Why, then, has the amount of fish we’re catching stayed relatively consistent despite obvious technological improvements?

The perils of overfishing

Back in the 1950s, it felt like Atlantic Canada had an almost unlimited supply of cod. In 1992, the country effectively shut down cod fishing - 30,000 people became unemployed almost overnight.

Fish are a renewable resource - they renew themselves - but if you fish too many, their numbers start to dwindle because they can’t reproduce faster than they’re being fished. There’s a serious disadvantage, then, to be able to catch more fish - the more you catch, the less supply you have, and the less supply you have, the harder it is to catch fish.

That’s why, even though a given fleet’s capacity to catch fish doubles every 35 years, the amount of fish caught does not - there’s simply less supply.

Technology to the rescue

There is, then, a special kind of game being played in the fishery world - quotas are established in order to prevent overfishing and ensure sufficient breeding stock. 

This means data management is absolutely essential to fisheries, and if you’re reading this, it’s safe to say you know that data management is something best left to computers. Excel was basically the killer app for modern PCs - why wouldn’t something similar be the case for fisheries?

The propositions for leveraging cutting-edge technologies to improve the monitoring of fish stocks are incredible.

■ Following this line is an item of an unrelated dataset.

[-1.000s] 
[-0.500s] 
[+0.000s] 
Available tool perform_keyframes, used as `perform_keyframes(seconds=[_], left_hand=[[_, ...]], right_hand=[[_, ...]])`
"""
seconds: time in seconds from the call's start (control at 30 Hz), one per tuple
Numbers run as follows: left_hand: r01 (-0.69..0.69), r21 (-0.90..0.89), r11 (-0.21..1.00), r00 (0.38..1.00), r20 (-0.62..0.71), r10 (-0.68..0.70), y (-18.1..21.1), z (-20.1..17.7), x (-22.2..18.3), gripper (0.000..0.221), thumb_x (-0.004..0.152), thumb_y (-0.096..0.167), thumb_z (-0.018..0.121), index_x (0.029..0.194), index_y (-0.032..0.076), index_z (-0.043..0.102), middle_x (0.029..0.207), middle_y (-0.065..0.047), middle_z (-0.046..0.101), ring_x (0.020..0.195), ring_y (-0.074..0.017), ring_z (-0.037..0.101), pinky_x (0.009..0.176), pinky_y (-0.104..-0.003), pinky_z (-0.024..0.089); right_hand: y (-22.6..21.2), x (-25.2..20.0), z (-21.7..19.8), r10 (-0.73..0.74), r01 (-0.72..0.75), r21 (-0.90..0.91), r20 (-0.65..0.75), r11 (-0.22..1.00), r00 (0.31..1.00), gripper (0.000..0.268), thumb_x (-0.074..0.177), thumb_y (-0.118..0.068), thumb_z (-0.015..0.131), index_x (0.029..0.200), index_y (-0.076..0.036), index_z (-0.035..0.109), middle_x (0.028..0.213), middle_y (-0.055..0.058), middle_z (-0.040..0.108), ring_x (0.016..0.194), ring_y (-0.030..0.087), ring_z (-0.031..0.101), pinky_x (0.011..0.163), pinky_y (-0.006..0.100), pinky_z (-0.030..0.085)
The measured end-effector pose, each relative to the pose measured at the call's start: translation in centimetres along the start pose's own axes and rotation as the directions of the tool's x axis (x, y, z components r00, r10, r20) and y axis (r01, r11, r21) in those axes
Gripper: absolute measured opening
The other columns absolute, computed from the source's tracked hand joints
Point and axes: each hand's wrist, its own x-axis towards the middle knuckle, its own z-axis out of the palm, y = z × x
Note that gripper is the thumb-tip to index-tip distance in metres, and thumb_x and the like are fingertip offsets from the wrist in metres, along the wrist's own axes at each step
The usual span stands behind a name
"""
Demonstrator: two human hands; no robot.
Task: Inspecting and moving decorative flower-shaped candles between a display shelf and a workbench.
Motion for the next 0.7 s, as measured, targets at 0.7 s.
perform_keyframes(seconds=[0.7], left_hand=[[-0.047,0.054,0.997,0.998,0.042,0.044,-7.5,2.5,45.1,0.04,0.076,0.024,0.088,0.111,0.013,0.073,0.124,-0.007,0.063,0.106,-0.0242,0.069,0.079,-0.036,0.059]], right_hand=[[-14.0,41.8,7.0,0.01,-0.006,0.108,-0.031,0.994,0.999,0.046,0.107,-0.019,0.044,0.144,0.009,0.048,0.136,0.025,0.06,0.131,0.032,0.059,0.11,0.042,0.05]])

OECD created an inventory of new technology in fisheries, and it is astounding: Underwater drones in order to monitor fish stocks. At-sea weighing systems to allow fishers to determine how much stock they’ve harvested. Some are even proposing a universally applied blockchain system so that fish stocks can continuously be monitored and validated in a trustless environment.

We can expect these types of technologies to make an impact on sustainable fishing as they become both more precise and less expensive. All of this data will be sent back to fishery monitoring centres, where it can be processed and sent to stakeholders to ensure that stock never dwindles below the point at which it can be recovered. As time goes on, and we gather more data, we can expect to find quotas that perfectly balance how much we can fish and how much supply we have.

Fishing is one of the best ways of feeding the world because if we can keep the supply of fish abundant, they’re incredibly renewable. We look forward to seeing how technology will continue to advance industrial fishing - and humanity.